Psycoy / MixEval

The official evaluation suite and dynamic data release for MixEval.
https://mixeval.github.io/
196 stars 28 forks source link

Examples for open-source model judges & parsers #15

Closed IdoGalilDeci closed 2 months ago

IdoGalilDeci commented 2 months ago

Hey, thanks for your great work!

Could you please provide examples for how to run the benchmarks with an open-source alternative parser\judge to GPT 3.5? The readme mentions that "Open-source model parsers are also supported." but I couldn't figure how exactly to set them with mix_eval.evaluate and if there are any specific settings required for running an open-source model. Lastly, the paper mentions that "We will also provide an open-source model parser with its stability test to ensure long-term reproducibility". If you could provide such an open-source model that is tested it will be amazing.

Thanks!

Psycoy commented 2 months ago

Hey,

Thanks for using MixEval.
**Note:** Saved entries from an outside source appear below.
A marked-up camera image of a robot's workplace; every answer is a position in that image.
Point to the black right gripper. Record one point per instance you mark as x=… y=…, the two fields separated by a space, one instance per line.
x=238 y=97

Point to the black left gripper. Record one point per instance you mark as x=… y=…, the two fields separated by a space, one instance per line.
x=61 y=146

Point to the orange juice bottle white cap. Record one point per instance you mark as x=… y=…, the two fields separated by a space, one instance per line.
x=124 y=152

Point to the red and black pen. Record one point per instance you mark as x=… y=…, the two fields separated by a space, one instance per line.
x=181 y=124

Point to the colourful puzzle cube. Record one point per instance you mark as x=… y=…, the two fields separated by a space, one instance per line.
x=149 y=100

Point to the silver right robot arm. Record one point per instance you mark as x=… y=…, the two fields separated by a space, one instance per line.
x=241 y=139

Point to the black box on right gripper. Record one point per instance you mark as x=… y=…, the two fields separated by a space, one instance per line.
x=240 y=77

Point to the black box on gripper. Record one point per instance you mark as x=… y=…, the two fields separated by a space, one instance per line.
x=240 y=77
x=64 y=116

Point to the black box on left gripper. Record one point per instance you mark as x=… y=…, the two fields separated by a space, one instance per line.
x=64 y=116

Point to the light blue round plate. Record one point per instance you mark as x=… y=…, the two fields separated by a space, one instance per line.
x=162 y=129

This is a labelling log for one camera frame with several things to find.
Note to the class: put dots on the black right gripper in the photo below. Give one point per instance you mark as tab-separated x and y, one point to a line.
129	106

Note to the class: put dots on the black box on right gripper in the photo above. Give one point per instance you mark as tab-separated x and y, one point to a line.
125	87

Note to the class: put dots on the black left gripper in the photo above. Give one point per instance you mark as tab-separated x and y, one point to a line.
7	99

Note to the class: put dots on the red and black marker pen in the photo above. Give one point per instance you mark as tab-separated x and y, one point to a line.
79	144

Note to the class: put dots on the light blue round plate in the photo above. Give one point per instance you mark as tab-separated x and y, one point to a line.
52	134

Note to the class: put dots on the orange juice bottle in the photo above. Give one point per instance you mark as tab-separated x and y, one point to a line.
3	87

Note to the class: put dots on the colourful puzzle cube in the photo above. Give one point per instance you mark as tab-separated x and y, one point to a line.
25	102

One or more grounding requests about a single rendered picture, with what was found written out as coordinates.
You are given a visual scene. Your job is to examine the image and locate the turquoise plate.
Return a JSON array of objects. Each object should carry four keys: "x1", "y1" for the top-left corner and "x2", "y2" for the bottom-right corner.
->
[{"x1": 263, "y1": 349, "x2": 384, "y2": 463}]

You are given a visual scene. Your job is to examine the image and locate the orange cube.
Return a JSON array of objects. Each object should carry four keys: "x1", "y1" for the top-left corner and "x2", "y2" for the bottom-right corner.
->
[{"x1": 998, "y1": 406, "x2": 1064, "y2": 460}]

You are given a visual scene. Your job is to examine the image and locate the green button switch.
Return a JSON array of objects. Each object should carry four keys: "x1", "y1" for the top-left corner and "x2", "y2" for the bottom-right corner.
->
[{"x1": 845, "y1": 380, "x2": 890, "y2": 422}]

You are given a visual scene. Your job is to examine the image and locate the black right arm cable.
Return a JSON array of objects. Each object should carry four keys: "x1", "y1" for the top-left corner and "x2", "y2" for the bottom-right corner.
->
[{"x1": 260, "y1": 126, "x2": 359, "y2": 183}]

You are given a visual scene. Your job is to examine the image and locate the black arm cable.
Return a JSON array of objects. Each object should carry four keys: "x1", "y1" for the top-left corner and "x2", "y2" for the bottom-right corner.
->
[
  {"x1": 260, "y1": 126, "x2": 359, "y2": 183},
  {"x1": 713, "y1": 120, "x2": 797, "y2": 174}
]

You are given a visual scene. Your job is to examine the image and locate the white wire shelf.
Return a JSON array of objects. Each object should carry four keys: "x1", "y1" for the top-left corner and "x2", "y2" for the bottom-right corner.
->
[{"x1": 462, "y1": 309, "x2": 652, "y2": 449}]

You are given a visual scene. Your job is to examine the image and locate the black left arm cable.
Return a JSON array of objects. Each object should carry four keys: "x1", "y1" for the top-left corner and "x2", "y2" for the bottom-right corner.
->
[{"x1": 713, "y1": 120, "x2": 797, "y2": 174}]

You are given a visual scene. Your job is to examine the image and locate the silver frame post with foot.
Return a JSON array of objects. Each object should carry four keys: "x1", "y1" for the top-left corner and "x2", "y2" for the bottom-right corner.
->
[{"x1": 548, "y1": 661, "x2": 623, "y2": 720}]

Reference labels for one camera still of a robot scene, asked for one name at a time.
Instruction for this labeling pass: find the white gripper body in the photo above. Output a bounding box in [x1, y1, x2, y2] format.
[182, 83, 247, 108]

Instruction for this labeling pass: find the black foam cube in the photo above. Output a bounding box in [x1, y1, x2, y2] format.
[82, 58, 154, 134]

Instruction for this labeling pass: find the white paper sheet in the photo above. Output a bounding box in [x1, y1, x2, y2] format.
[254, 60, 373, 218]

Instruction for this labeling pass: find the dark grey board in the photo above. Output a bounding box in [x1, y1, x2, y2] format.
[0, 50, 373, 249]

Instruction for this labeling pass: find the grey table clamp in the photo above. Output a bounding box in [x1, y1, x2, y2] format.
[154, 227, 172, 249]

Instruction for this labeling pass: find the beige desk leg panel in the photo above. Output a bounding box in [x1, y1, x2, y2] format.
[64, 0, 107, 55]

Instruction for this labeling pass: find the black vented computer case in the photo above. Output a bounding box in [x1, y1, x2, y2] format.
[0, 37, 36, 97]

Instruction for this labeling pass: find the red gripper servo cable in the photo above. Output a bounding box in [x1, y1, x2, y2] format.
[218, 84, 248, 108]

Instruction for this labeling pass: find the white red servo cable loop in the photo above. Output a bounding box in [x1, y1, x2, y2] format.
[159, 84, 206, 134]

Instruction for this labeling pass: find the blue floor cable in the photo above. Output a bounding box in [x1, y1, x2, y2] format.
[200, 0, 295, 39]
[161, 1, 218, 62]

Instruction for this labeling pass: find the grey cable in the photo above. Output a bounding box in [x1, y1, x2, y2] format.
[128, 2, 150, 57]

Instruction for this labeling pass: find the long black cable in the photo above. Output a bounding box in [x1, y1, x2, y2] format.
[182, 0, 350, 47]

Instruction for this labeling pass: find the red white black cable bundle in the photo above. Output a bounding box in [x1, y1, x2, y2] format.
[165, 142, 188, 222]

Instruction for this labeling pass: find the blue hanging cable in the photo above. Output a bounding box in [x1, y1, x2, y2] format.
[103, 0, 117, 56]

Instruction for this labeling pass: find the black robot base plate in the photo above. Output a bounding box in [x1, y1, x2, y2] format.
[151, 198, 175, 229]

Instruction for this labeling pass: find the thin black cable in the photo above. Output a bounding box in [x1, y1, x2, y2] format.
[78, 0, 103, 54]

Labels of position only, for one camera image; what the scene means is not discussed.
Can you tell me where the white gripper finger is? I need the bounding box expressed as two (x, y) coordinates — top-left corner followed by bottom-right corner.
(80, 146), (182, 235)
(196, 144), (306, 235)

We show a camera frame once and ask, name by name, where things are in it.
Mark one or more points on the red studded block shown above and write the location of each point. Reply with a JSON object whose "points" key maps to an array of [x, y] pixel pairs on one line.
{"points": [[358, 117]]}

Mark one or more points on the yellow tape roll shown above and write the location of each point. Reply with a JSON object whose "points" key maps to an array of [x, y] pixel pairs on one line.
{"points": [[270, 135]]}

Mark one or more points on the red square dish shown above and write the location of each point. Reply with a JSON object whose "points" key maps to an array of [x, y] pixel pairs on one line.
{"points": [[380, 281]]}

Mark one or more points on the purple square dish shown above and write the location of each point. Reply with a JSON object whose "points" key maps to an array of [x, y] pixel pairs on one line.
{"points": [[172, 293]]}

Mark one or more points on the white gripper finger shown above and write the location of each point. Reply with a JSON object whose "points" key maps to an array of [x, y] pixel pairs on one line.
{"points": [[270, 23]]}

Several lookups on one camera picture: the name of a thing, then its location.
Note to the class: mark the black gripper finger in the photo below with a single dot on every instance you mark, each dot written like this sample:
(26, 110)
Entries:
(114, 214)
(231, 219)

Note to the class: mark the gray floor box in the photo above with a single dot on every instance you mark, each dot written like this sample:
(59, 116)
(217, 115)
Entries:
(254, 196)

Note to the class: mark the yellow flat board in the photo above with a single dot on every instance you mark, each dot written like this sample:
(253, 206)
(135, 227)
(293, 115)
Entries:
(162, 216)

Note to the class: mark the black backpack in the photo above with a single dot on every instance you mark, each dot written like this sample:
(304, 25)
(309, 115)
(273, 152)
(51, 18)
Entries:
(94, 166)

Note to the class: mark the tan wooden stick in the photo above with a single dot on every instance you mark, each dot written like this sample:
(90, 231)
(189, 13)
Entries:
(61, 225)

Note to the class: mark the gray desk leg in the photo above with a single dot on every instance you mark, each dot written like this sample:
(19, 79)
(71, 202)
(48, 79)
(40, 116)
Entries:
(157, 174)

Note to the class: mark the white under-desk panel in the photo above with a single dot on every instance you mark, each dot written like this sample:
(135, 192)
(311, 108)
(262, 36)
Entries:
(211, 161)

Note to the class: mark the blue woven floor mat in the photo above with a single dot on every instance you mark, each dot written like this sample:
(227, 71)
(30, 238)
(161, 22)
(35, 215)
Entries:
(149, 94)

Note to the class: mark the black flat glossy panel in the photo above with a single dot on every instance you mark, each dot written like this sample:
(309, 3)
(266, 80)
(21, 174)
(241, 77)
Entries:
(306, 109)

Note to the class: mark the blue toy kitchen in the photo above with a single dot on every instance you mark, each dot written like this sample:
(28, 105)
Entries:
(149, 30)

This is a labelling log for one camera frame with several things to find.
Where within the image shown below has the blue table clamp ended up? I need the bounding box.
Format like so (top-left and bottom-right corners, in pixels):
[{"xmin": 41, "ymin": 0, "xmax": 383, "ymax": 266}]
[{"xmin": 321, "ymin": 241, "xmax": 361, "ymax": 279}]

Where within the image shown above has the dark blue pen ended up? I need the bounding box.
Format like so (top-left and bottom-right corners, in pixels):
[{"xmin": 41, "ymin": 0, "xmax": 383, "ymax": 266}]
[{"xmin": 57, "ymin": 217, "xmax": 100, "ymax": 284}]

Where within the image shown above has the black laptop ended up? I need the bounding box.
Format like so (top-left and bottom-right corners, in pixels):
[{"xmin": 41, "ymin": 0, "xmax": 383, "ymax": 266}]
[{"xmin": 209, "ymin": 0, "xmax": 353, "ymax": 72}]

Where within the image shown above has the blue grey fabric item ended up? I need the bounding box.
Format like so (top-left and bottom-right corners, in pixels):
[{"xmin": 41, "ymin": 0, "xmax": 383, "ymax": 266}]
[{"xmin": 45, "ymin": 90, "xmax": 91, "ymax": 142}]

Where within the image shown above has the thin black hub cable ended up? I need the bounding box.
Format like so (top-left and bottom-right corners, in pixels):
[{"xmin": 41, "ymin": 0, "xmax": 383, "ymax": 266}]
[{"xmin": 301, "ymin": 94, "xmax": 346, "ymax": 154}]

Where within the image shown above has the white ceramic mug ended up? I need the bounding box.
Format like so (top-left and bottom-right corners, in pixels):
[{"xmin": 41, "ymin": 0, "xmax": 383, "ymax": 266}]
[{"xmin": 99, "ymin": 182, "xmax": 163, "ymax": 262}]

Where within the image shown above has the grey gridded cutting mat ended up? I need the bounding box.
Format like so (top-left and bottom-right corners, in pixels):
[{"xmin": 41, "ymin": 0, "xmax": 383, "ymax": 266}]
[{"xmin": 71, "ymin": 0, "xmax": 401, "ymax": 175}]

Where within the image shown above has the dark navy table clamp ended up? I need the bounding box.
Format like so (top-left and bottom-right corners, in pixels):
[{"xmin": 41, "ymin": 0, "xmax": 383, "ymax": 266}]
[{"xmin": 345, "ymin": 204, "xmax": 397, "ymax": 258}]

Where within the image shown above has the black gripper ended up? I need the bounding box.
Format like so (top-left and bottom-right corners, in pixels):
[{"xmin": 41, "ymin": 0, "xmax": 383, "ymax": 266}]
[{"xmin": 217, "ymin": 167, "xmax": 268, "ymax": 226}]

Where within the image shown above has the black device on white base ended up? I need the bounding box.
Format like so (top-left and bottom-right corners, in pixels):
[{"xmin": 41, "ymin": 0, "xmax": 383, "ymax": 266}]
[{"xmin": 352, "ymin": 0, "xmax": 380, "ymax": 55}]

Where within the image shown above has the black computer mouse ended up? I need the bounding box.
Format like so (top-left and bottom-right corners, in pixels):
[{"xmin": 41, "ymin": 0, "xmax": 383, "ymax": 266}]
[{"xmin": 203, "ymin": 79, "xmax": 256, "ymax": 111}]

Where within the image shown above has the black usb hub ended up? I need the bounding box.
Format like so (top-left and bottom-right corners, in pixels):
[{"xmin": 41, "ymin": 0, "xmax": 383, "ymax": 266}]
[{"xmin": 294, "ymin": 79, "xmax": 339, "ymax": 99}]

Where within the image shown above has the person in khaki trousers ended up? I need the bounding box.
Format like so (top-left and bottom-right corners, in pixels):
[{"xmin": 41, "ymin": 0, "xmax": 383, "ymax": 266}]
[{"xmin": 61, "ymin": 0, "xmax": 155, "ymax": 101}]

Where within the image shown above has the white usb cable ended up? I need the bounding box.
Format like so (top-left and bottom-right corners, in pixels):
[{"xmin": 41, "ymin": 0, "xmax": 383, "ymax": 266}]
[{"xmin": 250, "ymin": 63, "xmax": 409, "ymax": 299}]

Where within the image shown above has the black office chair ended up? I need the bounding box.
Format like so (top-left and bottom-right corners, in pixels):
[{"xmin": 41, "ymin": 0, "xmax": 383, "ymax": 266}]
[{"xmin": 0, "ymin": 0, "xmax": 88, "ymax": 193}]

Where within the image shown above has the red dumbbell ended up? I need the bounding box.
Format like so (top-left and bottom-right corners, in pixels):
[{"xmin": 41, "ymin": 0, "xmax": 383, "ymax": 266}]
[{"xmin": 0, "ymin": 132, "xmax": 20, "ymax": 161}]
We are currently working on the open-source model parser. Stay tuned!

IdoGalilDeci commented 2 months ago

Thanks! Sorry for asking, but so I can plan better my working schedule, is it due soon? Or should I consider alternatives to an open-source parser?

Psycoy commented 2 months ago

Oh sorry it's not due soon. I suggest you to use the official parser for now, which is has been tested stable.

Psycoy commented 2 months ago

For the official parser, I mean the GPT-35-Turbo-0125, as specified in the repo.

IdoGalilDeci commented 2 months ago

Thanks. I think open-source \ custom judges and parsers will be very beneficial for practitioners and help with benchmark adoption by reducing the cost and feasibility of scaled uses of it.

Psycoy commented 2 months ago

Indeed, we will try to finish the test for open-source parser ASAP!